Medical Malpractice Mediation – Procedural Nuisance or Avenue for Plaintiffs to Accomplish Real Goals?

I was talking with a very experienced local medical malpractice attorney not too long ago about the mediation requirement for MedMal cases in DC –  DC Code § 16-2821.  In her experience, most mediation for MedMal cases is worthless – counsel for the parties simply call in and say that there hasn’t been discovery yet, so no way to settle.  But clients who feel that they have been wronged often want some sort of acknowledgment that they have been hurt, especially medical malpractice clients.  My own view is that both plaintiffs and defendants can benefit if these non-monetary goals can be met in mediation.

A recent blog post by Popehat about one of his mediations where a face-to-face mediation led to his client erupting in rage and storming out made me think a bit about what we hope to get from mediation for our clients.   Litigation creates an atmosphere where otherwise reasonable people can lose their minds and be stubborn and overwhelmingly contentious.

In the medical field, where once liability reduction experts would advise doctors and hospitals to admit nothing, these experts are now ” encouraging practitioners to enter into dialogues with their patients . . . [in the hopes that] honest and open communication between the parties will diffuse the adversarial environment oftentimes resorted to in today’s litigious society.”  DC Council Committee on the Judiciary Report on Bill 16-418, at 1-2 (April 28, 2006).  A recent law review article by Carol Liebman reported on a couple of studies of medmal plaintiffs’ goals and found that many had primary motivations other than money.   For example, 59% of the plaintiffs in one study “reported that their primary goal in suing was to get an admission of fault or responsibility [and an] additional 59% sued to ensure that the harm never occurred again.”   Additional motivations reported were:

Fifty-three percent sought answers, 41% retribution, and 41% apology.

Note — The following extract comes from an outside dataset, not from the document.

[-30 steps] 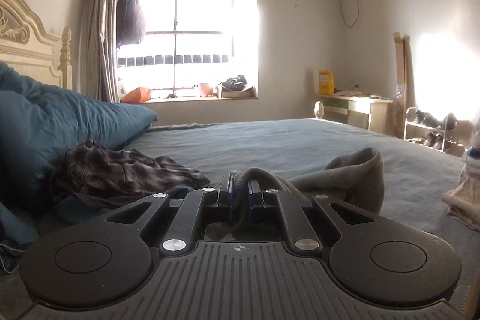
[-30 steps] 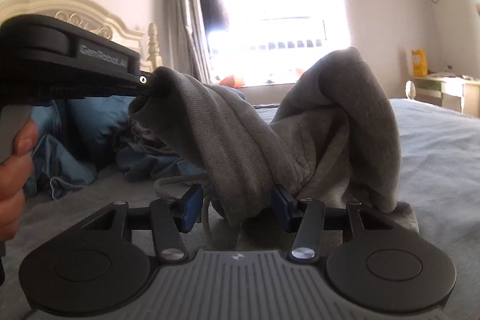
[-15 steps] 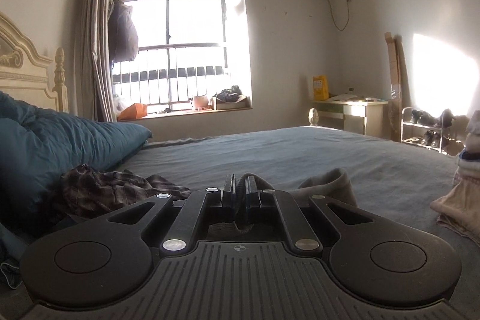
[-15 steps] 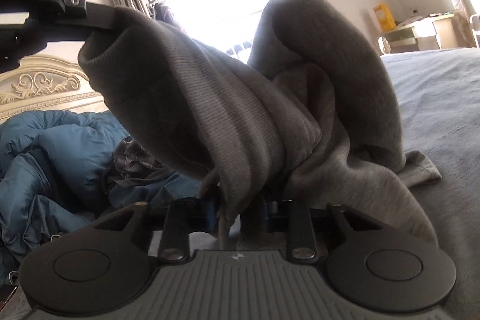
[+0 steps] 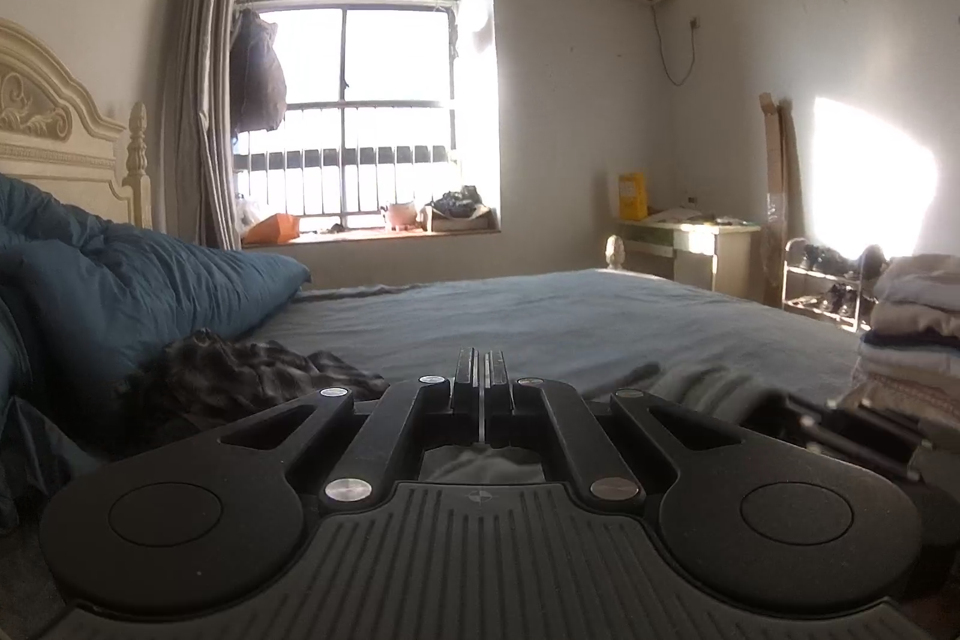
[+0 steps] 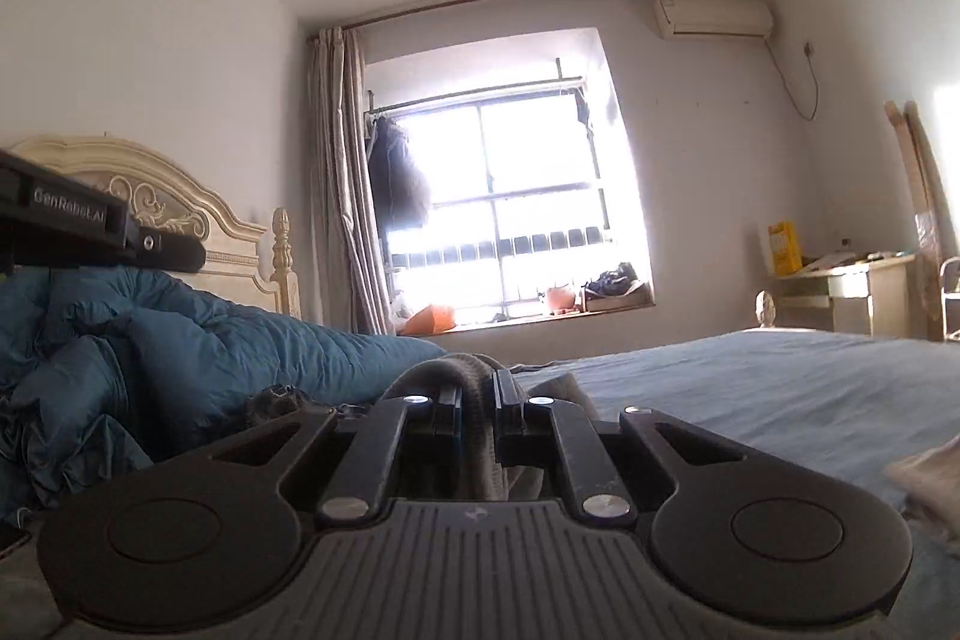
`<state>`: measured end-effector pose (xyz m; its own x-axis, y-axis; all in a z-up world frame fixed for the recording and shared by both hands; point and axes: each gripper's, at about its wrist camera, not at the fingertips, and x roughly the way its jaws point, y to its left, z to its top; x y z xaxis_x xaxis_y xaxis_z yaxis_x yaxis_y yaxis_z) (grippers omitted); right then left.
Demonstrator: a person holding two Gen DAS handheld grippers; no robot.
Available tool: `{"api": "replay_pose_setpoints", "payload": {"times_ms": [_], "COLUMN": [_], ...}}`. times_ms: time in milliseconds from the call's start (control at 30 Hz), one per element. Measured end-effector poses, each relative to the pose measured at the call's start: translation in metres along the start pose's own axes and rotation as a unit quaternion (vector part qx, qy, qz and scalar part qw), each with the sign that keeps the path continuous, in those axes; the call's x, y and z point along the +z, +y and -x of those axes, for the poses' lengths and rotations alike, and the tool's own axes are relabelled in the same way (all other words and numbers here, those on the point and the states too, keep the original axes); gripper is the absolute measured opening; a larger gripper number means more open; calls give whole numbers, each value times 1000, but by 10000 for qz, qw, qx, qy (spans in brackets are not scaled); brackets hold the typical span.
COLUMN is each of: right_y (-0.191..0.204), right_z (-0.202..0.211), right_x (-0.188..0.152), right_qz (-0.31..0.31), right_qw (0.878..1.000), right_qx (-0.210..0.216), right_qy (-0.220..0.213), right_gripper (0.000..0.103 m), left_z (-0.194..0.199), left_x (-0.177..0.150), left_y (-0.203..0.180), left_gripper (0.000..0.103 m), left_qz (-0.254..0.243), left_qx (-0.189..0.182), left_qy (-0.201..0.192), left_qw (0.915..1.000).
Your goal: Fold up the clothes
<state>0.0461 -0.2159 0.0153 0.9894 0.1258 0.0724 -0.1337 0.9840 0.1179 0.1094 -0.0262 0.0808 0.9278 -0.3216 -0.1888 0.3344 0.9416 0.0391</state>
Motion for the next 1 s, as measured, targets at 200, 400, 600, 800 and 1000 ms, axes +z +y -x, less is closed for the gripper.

Thirty-five percent named money as a secondary goal, 35% wanted an acknowledgement of harm, and 24% sought punishment. Only 18% stated that money was their primary goal and a mere 6% stated that money was their only goal. Forty-one percent did not mention money as a goal.

While plaintiffs may have a chance of satisfying these goals in mediation, in litigation these goals are “are translated, reconstituted, and coerced by lawyers to fit into legal and monetary compartments, ignoring aspects deemed irrelevant in law and ultimately translating them into money.”  Carol Liebman quoting Tamara Relis, Perceptions In Litigation And Mediation: Lawyers, Defendants, Plaintiffs, And Gendered Parties 53 (2009).

I would think that anything defendants do to satisfy plaintiffs non-monetary goals will help them to achieve earlier cheaper settlements, while giving plaintiffs more of what they are actually seeking.  But then what would the lawyers do?